Pour la méthode complète, du choix du produit à la publicité, tout est dans ma formation e-commerce gratuite. Et si tu préfères qu'on regarde tes chiffres ensemble, réserve un appel découverte de 30 minutes.

Questions fréquentes

Combien d'emails faut-il dans une séquence de bienvenue ?

Quatre pour un panier moyen classique, entre 40 € et 120 €. Cinq si ton panier dépasse 150 € ou si l'achat demande de la réflexion. En dessous de trois, tu laisses de l'argent sur la table. Au-delà de six, tu paies en désabonnements ce que tu gagnes en ventes.

Quel délai avant le premier email de bienvenue ?

Moins de 15 minutes, idéalement immédiat. C'est le message le plus ouvert de toute la relation client et il porte la majorité du revenu du flux. Chaque heure d'attente coûte des ouvertures et des ventes.

Faut-il offrir une remise pour récupérer un email ?

Seulement si le gain d'inscrits dépasse la perte de marge. Avec 60 % de marge brute, une remise de 10 % passe le test, une remise de 20 % ne le passe pas. Sous 50 % de marge, préfère la livraison offerte ou un contenu utile.
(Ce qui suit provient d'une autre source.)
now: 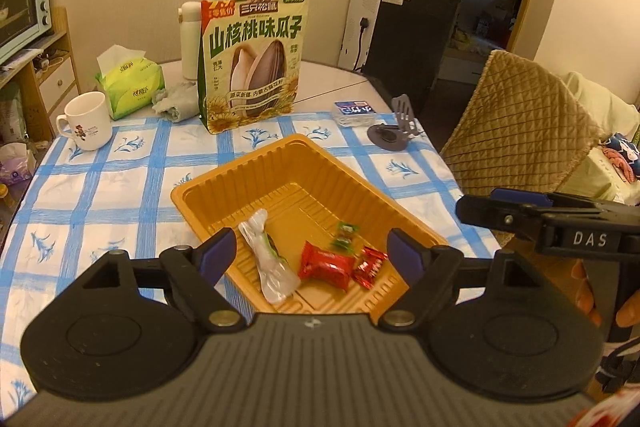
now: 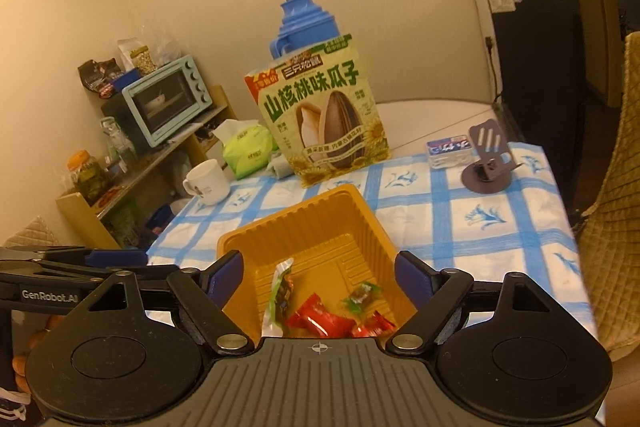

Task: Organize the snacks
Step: 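Withdraw both tools from the tray toward the remaining snacks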

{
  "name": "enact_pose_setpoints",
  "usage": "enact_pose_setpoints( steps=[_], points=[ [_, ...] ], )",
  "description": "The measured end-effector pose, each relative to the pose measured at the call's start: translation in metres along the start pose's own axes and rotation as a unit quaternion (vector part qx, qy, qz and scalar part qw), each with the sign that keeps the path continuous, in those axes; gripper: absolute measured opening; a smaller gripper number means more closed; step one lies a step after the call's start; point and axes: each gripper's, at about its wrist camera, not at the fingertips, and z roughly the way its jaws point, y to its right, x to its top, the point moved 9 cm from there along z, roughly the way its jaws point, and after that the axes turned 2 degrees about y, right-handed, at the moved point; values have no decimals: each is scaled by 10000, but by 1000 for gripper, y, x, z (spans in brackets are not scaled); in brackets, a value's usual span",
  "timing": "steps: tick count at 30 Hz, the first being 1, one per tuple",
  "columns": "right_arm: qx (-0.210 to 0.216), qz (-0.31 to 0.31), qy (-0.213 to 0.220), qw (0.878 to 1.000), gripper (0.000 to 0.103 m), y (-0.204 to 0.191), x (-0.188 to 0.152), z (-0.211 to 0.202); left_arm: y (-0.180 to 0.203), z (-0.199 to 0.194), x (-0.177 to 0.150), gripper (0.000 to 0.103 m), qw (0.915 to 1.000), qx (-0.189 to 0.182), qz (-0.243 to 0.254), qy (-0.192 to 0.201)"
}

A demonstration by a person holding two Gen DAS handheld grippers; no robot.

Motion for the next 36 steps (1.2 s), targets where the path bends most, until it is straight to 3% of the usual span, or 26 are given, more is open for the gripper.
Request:
enact_pose_setpoints(
  steps=[7,16,27,36],
  points=[
    [-9,86,62,9999,83,-7,-17,-49,15,-47,-22,81,9998,103,64,129],
    [84,21,-160,9998,84,-29,-57,-94,34,-97,-65,81,9997,96,93,187],
    [346,-255,-635,9971,84,-59,-115,-126,38,-134,-131,81,9997,250,33,-70],
    [254,-403,-1041,9934,83,-65,-161,-128,36,-145,-187,81,9984,357,-23,-430]
  ],
)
Klaviyo, Omnisend ou l'application native de la boutique ?

Au démarrage, l'outil compte moins que la séquence elle-même. Les trois savent envoyer quatre emails avec une condition de sortie. Change d'outil quand tu as besoin de segmentation avancée ou de SMS, pas avant, et n'en fais pas un prétexte pour repousser l'installation.

Combien rapporte une séquence de bienvenue ?

En moyenne 2,16 € de chiffre d'affaires par email envoyé, jusqu'à 19,25 € pour le top 10 % des marques. Sur 420 inscrits par mois et quatre emails, cela représente environ 3 600 € de chiffre d'affaires attribué, dont il faut retirer la part qui serait arrivée sans email.

Une séquence email de bienvenue ne remplace ni une bonne offre ni une publicité qui fonctionne. Elle transforme une audience déjà captée en marge, et cette marge finance ton acquisition. C'est le levier au meilleur rapport temps passé sur euros gagnés pour une boutique qui démarre, et il s'installe en une après-midi.